For the monitoring demonstration project, FDOT placed three, Leica RS500 GPS receivers with LEIAT504 antennas on the bridge—one on each of the towers and one in the middle of the span. Additionally, a GPS reference site was deployed nearby. Data from all four sites was collected at a one-second rate.
In early 2005, General Positioning LLC (GPos) was invited to evaluate approximately six months of data that was collected from mid-August 2004 through January 2005. The firm’s analysis led to a number of interesting conclusions.
Methodology GPS data was processed using PAGERS software, a version of PAGES software originally developed by the National Geodetic Survey but enhanced by GPos for this type of monitoring.

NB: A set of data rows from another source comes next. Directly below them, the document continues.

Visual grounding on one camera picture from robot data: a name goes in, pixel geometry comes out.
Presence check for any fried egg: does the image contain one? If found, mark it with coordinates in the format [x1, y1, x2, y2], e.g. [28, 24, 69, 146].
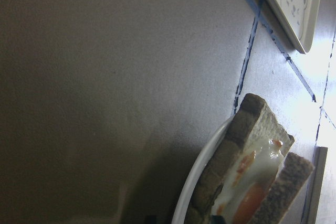
[211, 139, 284, 223]

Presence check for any bread slice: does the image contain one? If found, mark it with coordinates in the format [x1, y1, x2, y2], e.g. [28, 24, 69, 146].
[249, 152, 314, 224]
[184, 93, 294, 223]

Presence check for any white round plate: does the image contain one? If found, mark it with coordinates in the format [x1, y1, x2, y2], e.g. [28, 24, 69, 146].
[171, 116, 233, 224]

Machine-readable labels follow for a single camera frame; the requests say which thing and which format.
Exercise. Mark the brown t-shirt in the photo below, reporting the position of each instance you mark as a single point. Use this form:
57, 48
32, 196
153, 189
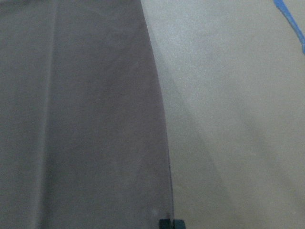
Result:
83, 142

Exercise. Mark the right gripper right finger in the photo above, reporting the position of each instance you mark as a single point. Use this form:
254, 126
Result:
178, 224

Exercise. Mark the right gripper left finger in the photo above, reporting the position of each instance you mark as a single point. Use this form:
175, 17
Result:
165, 224

PAGERS uses double-differenced phase data as the observables, in this case, the ion-free combination. The coordinates of the reference site established for the project and those of the satellites were held rigidly fixed in this processing. Neutral atmosphere (tropo) corrections relative to the reference site were estimated from the GPS data for each location on the bridge. Phase ambiguities were set to their integer values, except where uncertainties put those integer values in question. In these cases, the phase ambiguities were estimated. All data processing was completely automated.
Fig. 1: The GPS determined changes in the position of the site on the center span (left), the north tower (center), and the south tower (right) Model predictions, shown in orange, were superimposed on graphs of the actual measurements for the up (U), longitudinal (L), and transverse (T) directions.

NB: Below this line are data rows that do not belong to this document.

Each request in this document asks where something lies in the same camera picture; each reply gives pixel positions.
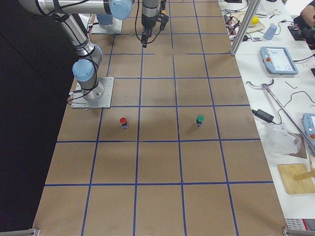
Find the person forearm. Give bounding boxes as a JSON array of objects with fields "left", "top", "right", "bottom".
[{"left": 300, "top": 4, "right": 315, "bottom": 27}]

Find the metal reacher stick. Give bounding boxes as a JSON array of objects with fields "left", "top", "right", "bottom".
[{"left": 246, "top": 79, "right": 315, "bottom": 152}]

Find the green push button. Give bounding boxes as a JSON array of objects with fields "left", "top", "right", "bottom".
[{"left": 196, "top": 115, "right": 204, "bottom": 127}]

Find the beige plate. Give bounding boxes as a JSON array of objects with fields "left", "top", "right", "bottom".
[{"left": 246, "top": 22, "right": 265, "bottom": 33}]

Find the blue teach pendant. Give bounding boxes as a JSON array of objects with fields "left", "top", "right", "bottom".
[
  {"left": 302, "top": 113, "right": 315, "bottom": 154},
  {"left": 260, "top": 46, "right": 298, "bottom": 75}
]

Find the wooden cutting board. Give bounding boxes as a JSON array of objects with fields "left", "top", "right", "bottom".
[{"left": 278, "top": 164, "right": 315, "bottom": 195}]

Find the yellow lemon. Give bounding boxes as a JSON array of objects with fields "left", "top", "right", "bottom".
[{"left": 250, "top": 16, "right": 259, "bottom": 25}]

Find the beige tray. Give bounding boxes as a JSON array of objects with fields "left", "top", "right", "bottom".
[{"left": 230, "top": 15, "right": 265, "bottom": 33}]

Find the red push button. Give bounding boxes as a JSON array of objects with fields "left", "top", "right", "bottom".
[{"left": 119, "top": 117, "right": 128, "bottom": 129}]

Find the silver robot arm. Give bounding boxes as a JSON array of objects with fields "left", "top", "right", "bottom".
[
  {"left": 96, "top": 0, "right": 169, "bottom": 48},
  {"left": 20, "top": 0, "right": 134, "bottom": 108}
]

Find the aluminium frame post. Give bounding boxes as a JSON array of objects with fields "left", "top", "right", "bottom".
[{"left": 230, "top": 0, "right": 261, "bottom": 56}]

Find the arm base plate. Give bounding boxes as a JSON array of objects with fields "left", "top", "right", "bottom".
[
  {"left": 71, "top": 77, "right": 115, "bottom": 109},
  {"left": 91, "top": 18, "right": 123, "bottom": 34}
]

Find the black power adapter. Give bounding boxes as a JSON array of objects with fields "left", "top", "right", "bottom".
[{"left": 252, "top": 109, "right": 274, "bottom": 123}]

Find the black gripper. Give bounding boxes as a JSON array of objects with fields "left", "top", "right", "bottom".
[{"left": 141, "top": 15, "right": 169, "bottom": 48}]

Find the clear plastic bag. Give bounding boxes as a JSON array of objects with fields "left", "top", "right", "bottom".
[{"left": 258, "top": 124, "right": 303, "bottom": 159}]

Defining a meaningful coordinate system aligned with the bridge helped clarify the GPS results and simplified the interpretation.

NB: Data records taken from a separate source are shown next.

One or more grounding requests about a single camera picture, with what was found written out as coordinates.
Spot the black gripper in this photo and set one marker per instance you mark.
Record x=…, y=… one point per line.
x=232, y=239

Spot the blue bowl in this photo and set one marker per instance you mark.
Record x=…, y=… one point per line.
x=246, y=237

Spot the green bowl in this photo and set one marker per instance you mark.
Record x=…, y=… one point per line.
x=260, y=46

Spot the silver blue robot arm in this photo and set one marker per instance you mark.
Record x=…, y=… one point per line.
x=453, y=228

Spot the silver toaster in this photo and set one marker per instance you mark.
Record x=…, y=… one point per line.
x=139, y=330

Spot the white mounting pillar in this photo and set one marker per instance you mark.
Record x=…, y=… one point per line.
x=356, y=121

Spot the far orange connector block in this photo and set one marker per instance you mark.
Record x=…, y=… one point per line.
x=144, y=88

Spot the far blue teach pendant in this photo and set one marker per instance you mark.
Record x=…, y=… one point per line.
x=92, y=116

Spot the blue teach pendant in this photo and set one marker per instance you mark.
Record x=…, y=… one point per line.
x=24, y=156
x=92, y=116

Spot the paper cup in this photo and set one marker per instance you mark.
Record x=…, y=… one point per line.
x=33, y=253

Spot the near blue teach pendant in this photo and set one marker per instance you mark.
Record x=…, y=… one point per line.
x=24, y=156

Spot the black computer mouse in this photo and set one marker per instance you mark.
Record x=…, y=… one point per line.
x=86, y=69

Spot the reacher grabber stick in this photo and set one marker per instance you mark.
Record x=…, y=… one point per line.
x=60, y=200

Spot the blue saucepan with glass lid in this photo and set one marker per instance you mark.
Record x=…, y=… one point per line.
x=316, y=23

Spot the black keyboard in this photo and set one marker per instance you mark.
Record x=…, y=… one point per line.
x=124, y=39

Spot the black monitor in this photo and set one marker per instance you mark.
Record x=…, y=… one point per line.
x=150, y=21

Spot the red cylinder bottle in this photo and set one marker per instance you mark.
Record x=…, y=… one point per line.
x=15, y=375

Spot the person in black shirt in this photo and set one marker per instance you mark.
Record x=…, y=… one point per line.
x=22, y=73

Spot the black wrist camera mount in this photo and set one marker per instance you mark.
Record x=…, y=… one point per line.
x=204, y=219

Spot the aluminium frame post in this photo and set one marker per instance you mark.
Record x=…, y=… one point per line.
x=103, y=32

The Sunshine Skyway Bridge is oriented 32.9 degrees west of north. A bridge-based coordinate system was defined such that if one looked east-northeast across the bridge span, one would be looking in the direction of the positive transverse axis. The northnorthwest direction along the bridge was designated the positive longitudinal coordinate axis. Lastly, the ellipsoidal height remains the positive up axis, completing a right-handed coordinate system.
All discussion and results are expressed in this transverse-longitudinal- up (TLU) coordinate system.
For convenience and consistency, all times are expressed in GPS time (GPST), the time system created for the Global Positioning System and common in all GPS data processing. GPST differs from Coordinated Universal Time by only a few seconds and avoids any confusion that might be caused by U.S. daylight savings time.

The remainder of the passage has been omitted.